Bug Android allowed to steal application data
You've probably noticed that many applications for Android can be updated bypassing Google Play. Google has specifically added this feature for developers so that users who have auto-update disabled can get the latest builds when they sign in to the app. Unfortunately, an error was discovered in this mechanism, which allowed, along with updates, to download to users' devices malicious modules capable of stealing confidential data from other applications to which their creators had nothing to do.
Bug in Android
Data was stolen due to a bug in the auto-update mechanism
According to Oversecured researchers, it will be quite easy for attackers to exploit the bug in question. They specifically created an experimental program from several lines of code and sent an update to it with a malicious module aimed at stealing data from Google Chrome. Built-in security tools skipped the update, not suspecting anything strange about it. As a result, all data that the browser possessed was stolen without interference from the outside Android.
With the help of such malicious modules, you can steal the following types of data:
- SMS messages
- Authorization codes
- Bank card details
- PIN codes
- Correspondence in messengers
- Calendar data
That is, this list includes all those data that have any significant value for users. Therefore, the danger posed by the bug Android was extremely high.
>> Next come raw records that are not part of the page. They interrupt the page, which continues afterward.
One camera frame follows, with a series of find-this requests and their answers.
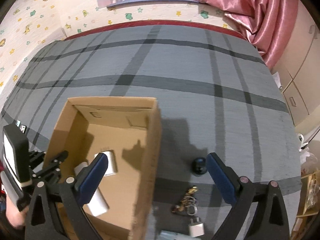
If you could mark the beige wardrobe cabinet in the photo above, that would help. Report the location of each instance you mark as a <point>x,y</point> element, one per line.
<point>298,70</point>

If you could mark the black round charger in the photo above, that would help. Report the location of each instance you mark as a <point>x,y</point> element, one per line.
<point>198,166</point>

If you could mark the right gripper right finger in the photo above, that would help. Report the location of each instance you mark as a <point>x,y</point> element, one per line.
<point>270,219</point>

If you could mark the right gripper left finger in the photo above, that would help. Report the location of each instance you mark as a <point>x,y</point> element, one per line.
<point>43,219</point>

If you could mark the small white plug charger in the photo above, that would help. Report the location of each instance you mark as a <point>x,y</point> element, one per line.
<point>196,227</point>

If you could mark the brown cardboard box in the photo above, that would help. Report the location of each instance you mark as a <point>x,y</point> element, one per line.
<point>128,131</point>

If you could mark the white power bank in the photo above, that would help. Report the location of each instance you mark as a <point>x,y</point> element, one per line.
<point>97,205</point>

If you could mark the red bed sheet edge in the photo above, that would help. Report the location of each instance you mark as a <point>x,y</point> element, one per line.
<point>158,22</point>

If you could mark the brass key bunch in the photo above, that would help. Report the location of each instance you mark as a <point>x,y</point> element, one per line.
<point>188,203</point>

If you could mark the white plastic bag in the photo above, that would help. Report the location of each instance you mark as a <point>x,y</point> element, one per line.
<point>309,154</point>

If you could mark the silver phone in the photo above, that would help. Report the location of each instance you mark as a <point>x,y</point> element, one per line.
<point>23,128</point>

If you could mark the light blue tube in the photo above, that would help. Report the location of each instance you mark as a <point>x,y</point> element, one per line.
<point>168,235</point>

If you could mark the grey plaid bed cover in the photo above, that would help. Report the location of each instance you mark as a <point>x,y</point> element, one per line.
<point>215,95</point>

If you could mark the white square charger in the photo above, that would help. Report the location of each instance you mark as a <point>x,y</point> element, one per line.
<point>112,168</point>

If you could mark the wooden shelf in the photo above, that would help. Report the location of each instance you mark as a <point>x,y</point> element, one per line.
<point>307,220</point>

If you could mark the pink satin curtain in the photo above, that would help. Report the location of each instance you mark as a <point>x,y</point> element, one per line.
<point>267,24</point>

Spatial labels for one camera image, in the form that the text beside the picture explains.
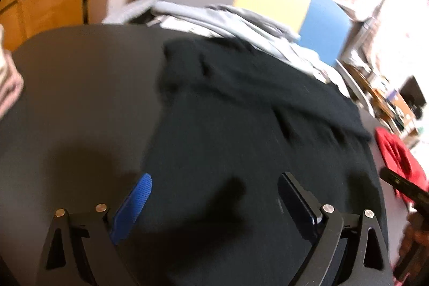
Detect cluttered wooden desk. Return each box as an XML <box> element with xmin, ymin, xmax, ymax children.
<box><xmin>343</xmin><ymin>63</ymin><xmax>420</xmax><ymax>149</ymax></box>

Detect black monitor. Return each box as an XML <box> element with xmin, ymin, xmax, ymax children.
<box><xmin>399</xmin><ymin>76</ymin><xmax>427</xmax><ymax>120</ymax></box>

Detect black knit sweater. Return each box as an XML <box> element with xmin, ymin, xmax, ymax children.
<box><xmin>132</xmin><ymin>38</ymin><xmax>387</xmax><ymax>285</ymax></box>

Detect person right hand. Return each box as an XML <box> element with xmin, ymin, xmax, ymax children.
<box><xmin>393</xmin><ymin>212</ymin><xmax>428</xmax><ymax>285</ymax></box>

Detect folded beige pink clothes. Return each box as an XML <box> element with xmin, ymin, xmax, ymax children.
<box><xmin>0</xmin><ymin>26</ymin><xmax>24</xmax><ymax>118</ymax></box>

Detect red knit garment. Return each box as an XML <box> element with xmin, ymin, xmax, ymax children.
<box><xmin>375</xmin><ymin>127</ymin><xmax>428</xmax><ymax>192</ymax></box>

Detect light blue hoodie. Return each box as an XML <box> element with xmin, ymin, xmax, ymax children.
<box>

Old smartphones on Android, apparently, remained with a bug
Despite the fact that the bug that allowed exploiting the built-in update mechanism was fixed this spring, apparently, this only affected supported devices. In any case, there have been no special updates for old smartphones, whose support has already ceased, recently, except for the update for the five-year Huawei Mate 9. But, as far as can be judged from the composition of the patch, it was focused solely to expand the functional range of the smartphone, and not to fix vulnerabilities.
What conclusion can be drawn from this? A huge number of devices running Android are still vulnerable to this bug. Of course, Google recommended that developers change the software composition of their applications in order to protect them from exploitation of a bug and the possibility of extracting sensitive data, but I would not count on their promptness. Practice shows that most studios do not care about Google's requests, if their failure does not threaten to remove the application from Google Play.